=== Section Start ===

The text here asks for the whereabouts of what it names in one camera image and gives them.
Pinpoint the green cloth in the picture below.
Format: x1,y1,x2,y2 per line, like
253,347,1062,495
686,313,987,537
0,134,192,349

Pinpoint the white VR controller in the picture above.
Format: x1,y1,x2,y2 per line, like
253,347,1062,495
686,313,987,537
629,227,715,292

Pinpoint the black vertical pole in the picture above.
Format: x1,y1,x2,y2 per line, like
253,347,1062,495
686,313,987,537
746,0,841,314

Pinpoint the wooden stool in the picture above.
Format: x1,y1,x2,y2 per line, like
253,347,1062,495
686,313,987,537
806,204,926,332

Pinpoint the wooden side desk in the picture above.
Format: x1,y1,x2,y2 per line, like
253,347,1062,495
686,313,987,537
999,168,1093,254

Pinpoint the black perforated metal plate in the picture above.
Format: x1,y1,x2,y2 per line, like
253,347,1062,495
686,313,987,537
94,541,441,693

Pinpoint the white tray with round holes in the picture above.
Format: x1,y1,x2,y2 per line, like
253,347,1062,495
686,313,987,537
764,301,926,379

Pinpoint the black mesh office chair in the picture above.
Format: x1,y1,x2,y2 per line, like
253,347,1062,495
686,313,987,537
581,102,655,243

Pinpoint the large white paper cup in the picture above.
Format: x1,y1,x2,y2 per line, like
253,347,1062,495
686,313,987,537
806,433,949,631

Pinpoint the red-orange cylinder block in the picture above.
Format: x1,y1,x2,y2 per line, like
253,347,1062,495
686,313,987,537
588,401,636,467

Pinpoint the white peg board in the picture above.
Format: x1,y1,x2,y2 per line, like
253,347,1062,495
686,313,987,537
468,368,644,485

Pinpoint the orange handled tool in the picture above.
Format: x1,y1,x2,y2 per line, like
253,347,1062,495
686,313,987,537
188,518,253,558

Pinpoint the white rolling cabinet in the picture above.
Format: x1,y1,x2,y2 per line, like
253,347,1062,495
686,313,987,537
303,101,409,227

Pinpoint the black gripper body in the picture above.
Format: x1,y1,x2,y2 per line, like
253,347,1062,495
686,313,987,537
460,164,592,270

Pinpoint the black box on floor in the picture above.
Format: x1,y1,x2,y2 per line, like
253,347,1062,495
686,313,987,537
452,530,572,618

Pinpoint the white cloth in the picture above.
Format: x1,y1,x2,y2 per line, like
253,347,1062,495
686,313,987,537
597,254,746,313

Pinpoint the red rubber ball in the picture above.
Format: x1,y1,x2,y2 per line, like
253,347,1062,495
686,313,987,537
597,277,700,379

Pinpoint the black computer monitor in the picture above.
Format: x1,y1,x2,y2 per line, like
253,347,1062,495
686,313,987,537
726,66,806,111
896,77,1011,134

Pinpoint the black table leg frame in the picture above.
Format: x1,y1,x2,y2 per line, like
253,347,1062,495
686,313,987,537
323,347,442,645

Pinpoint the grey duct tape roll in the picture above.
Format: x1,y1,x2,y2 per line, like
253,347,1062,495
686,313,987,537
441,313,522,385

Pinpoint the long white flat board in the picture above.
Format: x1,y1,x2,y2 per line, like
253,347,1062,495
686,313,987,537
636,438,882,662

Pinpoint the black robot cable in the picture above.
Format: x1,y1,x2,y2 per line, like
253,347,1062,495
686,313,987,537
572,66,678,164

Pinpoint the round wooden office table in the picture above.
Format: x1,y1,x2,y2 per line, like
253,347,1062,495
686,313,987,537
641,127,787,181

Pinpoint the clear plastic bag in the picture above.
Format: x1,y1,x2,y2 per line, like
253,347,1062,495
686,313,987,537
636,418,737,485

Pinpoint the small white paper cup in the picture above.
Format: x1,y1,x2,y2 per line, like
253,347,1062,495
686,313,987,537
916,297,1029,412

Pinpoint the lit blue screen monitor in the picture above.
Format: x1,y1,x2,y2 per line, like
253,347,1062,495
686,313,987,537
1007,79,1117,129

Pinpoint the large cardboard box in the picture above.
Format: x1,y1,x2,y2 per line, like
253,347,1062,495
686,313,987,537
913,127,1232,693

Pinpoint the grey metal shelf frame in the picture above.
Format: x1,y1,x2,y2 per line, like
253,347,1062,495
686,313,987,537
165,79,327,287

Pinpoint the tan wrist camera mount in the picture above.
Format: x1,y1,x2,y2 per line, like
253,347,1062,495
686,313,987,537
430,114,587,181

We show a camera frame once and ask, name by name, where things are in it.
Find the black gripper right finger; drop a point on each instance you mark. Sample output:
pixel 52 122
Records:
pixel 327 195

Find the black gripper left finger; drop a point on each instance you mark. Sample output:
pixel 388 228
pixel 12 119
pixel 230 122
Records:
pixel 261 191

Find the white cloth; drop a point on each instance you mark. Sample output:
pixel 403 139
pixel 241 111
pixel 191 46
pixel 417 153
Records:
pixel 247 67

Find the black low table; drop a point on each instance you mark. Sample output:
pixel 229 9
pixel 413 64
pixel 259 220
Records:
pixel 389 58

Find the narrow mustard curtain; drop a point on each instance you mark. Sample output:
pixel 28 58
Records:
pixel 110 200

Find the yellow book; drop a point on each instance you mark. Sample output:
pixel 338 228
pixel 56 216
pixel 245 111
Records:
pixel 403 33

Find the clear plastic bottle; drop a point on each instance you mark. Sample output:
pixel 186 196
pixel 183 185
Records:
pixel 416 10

=== Section End ===

Could you please reproduce each record exactly, leaving nothing out?

The text here asks for the whereabouts of what it names in one camera image and gives them.
Pinpoint the green cloth in the picture below.
Format: x1,y1,x2,y2 per line, like
253,347,1062,495
686,313,987,537
0,134,192,349

Pinpoint the white VR controller in the picture above.
Format: x1,y1,x2,y2 per line, like
253,347,1062,495
686,313,987,537
629,227,715,292

Pinpoint the black vertical pole in the picture above.
Format: x1,y1,x2,y2 per line, like
253,347,1062,495
686,313,987,537
746,0,841,314

Pinpoint the wooden stool in the picture above.
Format: x1,y1,x2,y2 per line, like
253,347,1062,495
686,313,987,537
806,204,926,332

Pinpoint the wooden side desk in the picture above.
Format: x1,y1,x2,y2 per line, like
253,347,1062,495
686,313,987,537
999,168,1093,254

Pinpoint the black perforated metal plate in the picture above.
Format: x1,y1,x2,y2 per line, like
253,347,1062,495
686,313,987,537
94,541,441,693

Pinpoint the white tray with round holes in the picture above.
Format: x1,y1,x2,y2 per line, like
253,347,1062,495
686,313,987,537
764,301,926,379

Pinpoint the black mesh office chair in the picture above.
Format: x1,y1,x2,y2 per line, like
253,347,1062,495
686,313,987,537
581,102,655,243

Pinpoint the large white paper cup in the picture above.
Format: x1,y1,x2,y2 per line, like
253,347,1062,495
686,313,987,537
806,433,949,631

Pinpoint the red-orange cylinder block in the picture above.
Format: x1,y1,x2,y2 per line, like
253,347,1062,495
686,313,987,537
588,401,636,467

Pinpoint the white peg board in the picture above.
Format: x1,y1,x2,y2 per line, like
253,347,1062,495
686,313,987,537
468,368,644,485

Pinpoint the orange handled tool in the picture above.
Format: x1,y1,x2,y2 per line, like
253,347,1062,495
686,313,987,537
188,518,253,558

Pinpoint the white rolling cabinet in the picture above.
Format: x1,y1,x2,y2 per line, like
253,347,1062,495
686,313,987,537
303,101,409,227

Pinpoint the black gripper body in the picture above.
Format: x1,y1,x2,y2 per line, like
253,347,1062,495
686,313,987,537
460,164,592,270

Pinpoint the black box on floor in the picture above.
Format: x1,y1,x2,y2 per line, like
253,347,1062,495
686,313,987,537
452,530,572,618

Pinpoint the white cloth in the picture above.
Format: x1,y1,x2,y2 per line, like
253,347,1062,495
686,313,987,537
597,254,746,313

Pinpoint the red rubber ball in the picture above.
Format: x1,y1,x2,y2 per line, like
253,347,1062,495
686,313,987,537
597,277,700,379

Pinpoint the black computer monitor in the picture above.
Format: x1,y1,x2,y2 per line, like
253,347,1062,495
686,313,987,537
726,66,806,111
896,77,1011,134

Pinpoint the black table leg frame in the picture above.
Format: x1,y1,x2,y2 per line, like
253,347,1062,495
686,313,987,537
323,347,442,645

Pinpoint the grey duct tape roll in the picture above.
Format: x1,y1,x2,y2 per line, like
253,347,1062,495
686,313,987,537
441,313,522,385

Pinpoint the long white flat board in the picture above.
Format: x1,y1,x2,y2 per line, like
253,347,1062,495
686,313,987,537
636,438,882,662

Pinpoint the black robot cable in the picture above.
Format: x1,y1,x2,y2 per line, like
253,347,1062,495
686,313,987,537
572,66,678,164

Pinpoint the round wooden office table in the picture above.
Format: x1,y1,x2,y2 per line, like
253,347,1062,495
686,313,987,537
641,127,787,181

Pinpoint the clear plastic bag in the picture above.
Format: x1,y1,x2,y2 per line, like
253,347,1062,495
686,313,987,537
636,418,737,485

Pinpoint the small white paper cup in the picture above.
Format: x1,y1,x2,y2 per line, like
253,347,1062,495
686,313,987,537
916,297,1029,412

Pinpoint the lit blue screen monitor in the picture above.
Format: x1,y1,x2,y2 per line, like
253,347,1062,495
686,313,987,537
1007,79,1117,129

Pinpoint the large cardboard box in the picture above.
Format: x1,y1,x2,y2 per line, like
253,347,1062,495
686,313,987,537
913,127,1232,693

Pinpoint the grey metal shelf frame in the picture above.
Format: x1,y1,x2,y2 per line, like
253,347,1062,495
686,313,987,537
165,79,327,287

Pinpoint the tan wrist camera mount in the picture above.
Format: x1,y1,x2,y2 per line, like
253,347,1062,495
686,313,987,537
430,114,587,181

We show a camera frame once and ask, name by name, where things are in it.
Find the black gripper right finger; drop a point on each instance you mark. Sample output:
pixel 52 122
Records:
pixel 327 195

Find the black gripper left finger; drop a point on each instance you mark. Sample output:
pixel 388 228
pixel 12 119
pixel 230 122
Records:
pixel 261 191

Find the white cloth; drop a point on each instance you mark. Sample output:
pixel 403 139
pixel 241 111
pixel 191 46
pixel 417 153
Records:
pixel 247 67

Find the black low table; drop a point on each instance you mark. Sample output:
pixel 229 9
pixel 413 64
pixel 259 220
Records:
pixel 389 58

Find the narrow mustard curtain; drop a point on each instance you mark. Sample output:
pixel 28 58
Records:
pixel 110 200

Find the yellow book; drop a point on each instance you mark. Sample output:
pixel 338 228
pixel 56 216
pixel 245 111
Records:
pixel 403 33

Find the clear plastic bottle; drop a point on each instance you mark. Sample output:
pixel 186 196
pixel 183 185
Records:
pixel 416 10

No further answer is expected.